Items from a dataset
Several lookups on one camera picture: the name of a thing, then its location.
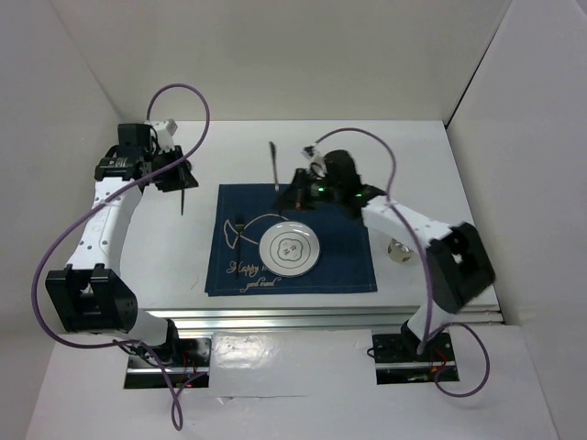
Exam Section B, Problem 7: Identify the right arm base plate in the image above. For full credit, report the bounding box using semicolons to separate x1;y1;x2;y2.
366;333;460;385

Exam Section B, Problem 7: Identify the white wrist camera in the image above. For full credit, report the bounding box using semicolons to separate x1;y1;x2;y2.
145;119;178;152
302;145;327;179

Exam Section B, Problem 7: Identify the black fork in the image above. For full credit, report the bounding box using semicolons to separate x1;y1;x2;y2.
235;214;245;281

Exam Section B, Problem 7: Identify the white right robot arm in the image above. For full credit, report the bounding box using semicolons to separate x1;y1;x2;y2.
274;147;495;359

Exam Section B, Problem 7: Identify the white round plate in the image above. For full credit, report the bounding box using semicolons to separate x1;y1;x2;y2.
259;221;321;278

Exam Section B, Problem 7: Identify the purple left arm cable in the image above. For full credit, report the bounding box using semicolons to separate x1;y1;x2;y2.
30;83;212;431

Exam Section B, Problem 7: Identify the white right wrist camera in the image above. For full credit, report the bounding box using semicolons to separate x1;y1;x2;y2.
302;145;327;179

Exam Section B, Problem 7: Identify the navy fish placemat cloth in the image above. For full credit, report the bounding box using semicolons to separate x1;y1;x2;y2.
205;183;377;297

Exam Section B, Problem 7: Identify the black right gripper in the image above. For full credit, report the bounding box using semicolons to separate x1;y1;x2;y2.
271;168;341;214

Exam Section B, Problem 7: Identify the black table knife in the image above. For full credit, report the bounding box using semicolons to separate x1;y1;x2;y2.
269;141;280;193

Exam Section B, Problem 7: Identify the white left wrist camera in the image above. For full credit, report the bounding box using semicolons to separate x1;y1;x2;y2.
145;119;178;152

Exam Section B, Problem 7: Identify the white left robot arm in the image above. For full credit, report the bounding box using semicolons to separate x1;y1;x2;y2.
45;119;198;366

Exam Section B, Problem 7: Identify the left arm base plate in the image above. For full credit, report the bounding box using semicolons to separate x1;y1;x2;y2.
124;337;212;390

# [What to do]
Copy exactly. The range runs from the line containing "Exam Section B, Problem 7: Identify the left" through the last line of the data.

# [Result for this exercise]
Exam Section B, Problem 7: Identify the left arm base plate in the image above. For full credit, report the bounding box using semicolons to separate x1;y1;x2;y2.
124;337;212;390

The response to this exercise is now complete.